The Human Factor
Now that the human genome is known in its entirety, it must be possible to find it: the gene that makes humans human. In fact, a prime suspect has now been identified - even if it's not a "real" gene.
"Light will fall on man and his history," Charles Darwin once prophesied. For the founder of the theory of evolution it was clear that man can only be the result of his own evolution. But what makes a human a human? Ultimately, the answer must lie hidden in his genetic make-up.
150 years after the publication of Darwin's seminal work, On the Origin of Species, geneticists finally have the means to tackle this question: the (nearly) fully deciphered human genome. The almost three billion building blocks should contain hereditary factors that only exist in their special form in the species Homo sapiens. The fact that we share 99 percent of our genome with our closest relative-the chimpanzee-limits the search somewhat.
And there are already candidates for typical human genes – like FOXP2, which is said to play an important role in human language, or ASPM, which is involved in brain maturation. But these genes are more or less similar in our monkey cousins.
The researchers led by David Haussler from the University of California in Santa Cruz have now systematically investigated the matter: They trawled through the chimpanzee genome, which had also been deciphered, for regions that over a distance of one hundred base pairs were at least 96 percent identical with the corresponding Sections in the mouse and rat genome are identical. These ranges - about 35,000 in total - can therefore be considered highly conservative, where little has happened in mammalian evolution.

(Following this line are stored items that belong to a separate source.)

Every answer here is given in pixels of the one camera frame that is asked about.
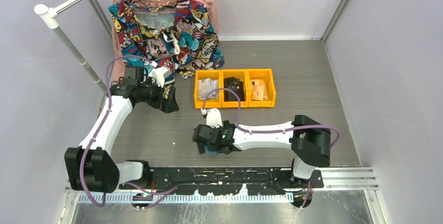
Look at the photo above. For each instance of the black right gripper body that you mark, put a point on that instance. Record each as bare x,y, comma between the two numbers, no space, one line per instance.
225,122

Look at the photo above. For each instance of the colourful comic print shorts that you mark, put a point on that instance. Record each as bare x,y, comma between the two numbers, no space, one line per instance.
179,37

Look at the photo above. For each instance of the yellow three-compartment bin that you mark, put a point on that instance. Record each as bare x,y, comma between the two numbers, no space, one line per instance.
245,75

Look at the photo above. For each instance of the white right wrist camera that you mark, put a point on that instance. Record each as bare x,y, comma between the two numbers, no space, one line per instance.
213,117

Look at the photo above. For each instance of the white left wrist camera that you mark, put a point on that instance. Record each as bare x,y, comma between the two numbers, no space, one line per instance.
160,74

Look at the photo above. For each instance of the black cards stack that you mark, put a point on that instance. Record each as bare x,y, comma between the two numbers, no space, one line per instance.
235,85

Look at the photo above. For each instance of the orange cards stack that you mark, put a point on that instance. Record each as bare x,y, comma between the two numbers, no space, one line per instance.
258,90

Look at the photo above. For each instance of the white metal clothes rack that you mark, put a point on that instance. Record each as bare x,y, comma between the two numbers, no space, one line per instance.
48,16

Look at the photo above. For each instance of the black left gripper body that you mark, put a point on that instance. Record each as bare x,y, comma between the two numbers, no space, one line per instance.
151,93

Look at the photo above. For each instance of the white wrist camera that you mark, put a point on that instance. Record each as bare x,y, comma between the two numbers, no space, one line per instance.
160,74
213,117

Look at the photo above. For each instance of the blue leather card holder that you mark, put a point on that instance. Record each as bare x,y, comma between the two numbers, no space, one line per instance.
210,153

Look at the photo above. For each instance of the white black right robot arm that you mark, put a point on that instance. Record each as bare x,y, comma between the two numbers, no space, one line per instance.
309,140

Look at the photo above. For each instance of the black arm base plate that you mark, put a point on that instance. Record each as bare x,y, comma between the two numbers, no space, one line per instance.
229,180

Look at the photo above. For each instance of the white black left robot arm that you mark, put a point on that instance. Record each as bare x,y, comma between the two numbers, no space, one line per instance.
90,166

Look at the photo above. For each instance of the silver cards stack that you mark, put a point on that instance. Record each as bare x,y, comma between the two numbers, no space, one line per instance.
204,88

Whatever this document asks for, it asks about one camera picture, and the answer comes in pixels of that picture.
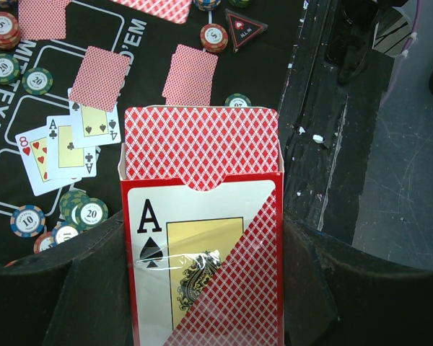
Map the red backed card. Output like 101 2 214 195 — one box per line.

The task now was to fish out those sections of the human genome that have changed more here than would be expected from the normal genetic drift since the separation between humans and chimpanzees.

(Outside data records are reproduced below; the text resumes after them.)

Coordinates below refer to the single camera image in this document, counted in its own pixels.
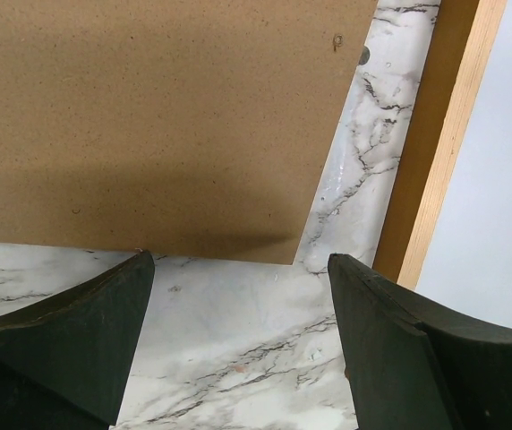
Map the photo of white building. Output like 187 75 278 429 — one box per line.
417 0 512 328

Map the brown wooden picture frame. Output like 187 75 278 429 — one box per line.
373 0 507 289

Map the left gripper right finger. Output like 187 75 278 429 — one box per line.
328 254 512 429

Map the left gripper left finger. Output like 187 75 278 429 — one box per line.
0 251 155 429

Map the brown fibreboard backing board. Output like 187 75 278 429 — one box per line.
0 1 377 264

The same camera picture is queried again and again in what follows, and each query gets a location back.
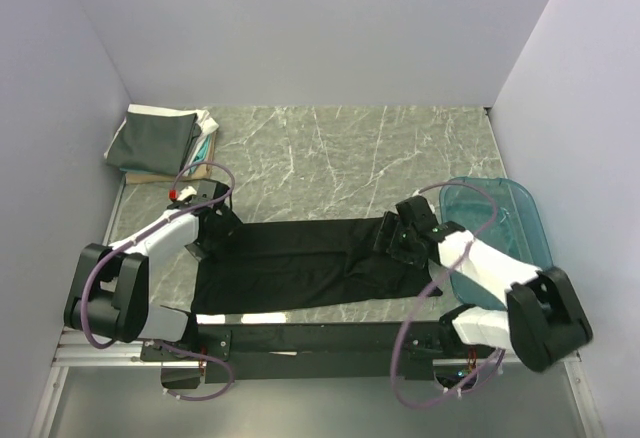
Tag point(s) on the aluminium rail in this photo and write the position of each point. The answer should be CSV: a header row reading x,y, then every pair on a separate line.
x,y
74,351

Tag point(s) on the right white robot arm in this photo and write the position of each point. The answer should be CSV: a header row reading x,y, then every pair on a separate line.
x,y
541,319

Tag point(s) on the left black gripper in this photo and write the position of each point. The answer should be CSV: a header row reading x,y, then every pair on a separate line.
x,y
228,224

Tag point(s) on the white folded shirt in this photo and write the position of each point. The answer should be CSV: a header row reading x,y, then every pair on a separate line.
x,y
204,119

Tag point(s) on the black t shirt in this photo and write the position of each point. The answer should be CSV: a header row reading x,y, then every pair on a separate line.
x,y
282,266

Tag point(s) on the black base beam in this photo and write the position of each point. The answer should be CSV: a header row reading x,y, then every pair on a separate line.
x,y
333,350

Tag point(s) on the dark green folded shirt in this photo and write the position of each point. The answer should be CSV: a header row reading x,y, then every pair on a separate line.
x,y
153,143

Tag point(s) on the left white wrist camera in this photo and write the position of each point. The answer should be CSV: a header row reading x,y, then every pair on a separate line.
x,y
185,194

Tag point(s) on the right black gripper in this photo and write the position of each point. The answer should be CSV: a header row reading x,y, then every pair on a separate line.
x,y
393,224

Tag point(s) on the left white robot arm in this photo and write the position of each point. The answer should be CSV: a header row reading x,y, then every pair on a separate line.
x,y
109,295

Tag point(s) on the teal folded shirt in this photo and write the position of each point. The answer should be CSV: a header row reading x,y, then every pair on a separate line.
x,y
201,153

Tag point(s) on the teal plastic bin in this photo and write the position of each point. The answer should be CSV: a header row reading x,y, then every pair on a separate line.
x,y
510,249

The result: A total of 49 regions – called HARs (human accelerated regions) by the researchers – deviate significantly from the corresponding chimpanzee counterparts. The clear winner - the 118 base pair region HAR1 - has changed at 18 positions in humans; 0.27 substitutions would be statistically expected. In contrast, HAR1 differs between chicken and chimpanzee in only two places. In other words, almost nothing has changed here since the last common ancestor of mammals and birds - who walked the earth an estimated 300 million years ago. That changed dramatically when man's ancestor went his own way about six million years ago.
Now what do these human factors do? Interestingly, only two of the 49 regions contain building instructions for proteins, so they are "real" genes. The remaining 47 belong to the enigmatic non-coding "dark matter" of the genome, which makes up 98.5 percent of the entire genome.
The candidate HAR1 on chromosome 20 is also one of these. The researchers were able to identify two regions here - HAR1F and HAR1R - which do not code for a protein, but each code for an RNA. The researchers do not yet know what task these RNAs perform. However, there were indications that HAR1F plays an important role in embryonic brain development: the gene is transcribed in seven to nine-week-old embryos – in the developing cerebrum. In particular, the Cajal-Retzius cells, named after the anatomists Santiago Ramón y Cajal and Gustaf Magnus Retzius, which produce the protein Reelin, which is important for brain maturation, proved to be particularly good HAR1F candidates.
So is this the key to humanity? Maybe. As long as the role of HAR1F is not clear, there is still much room for speculation.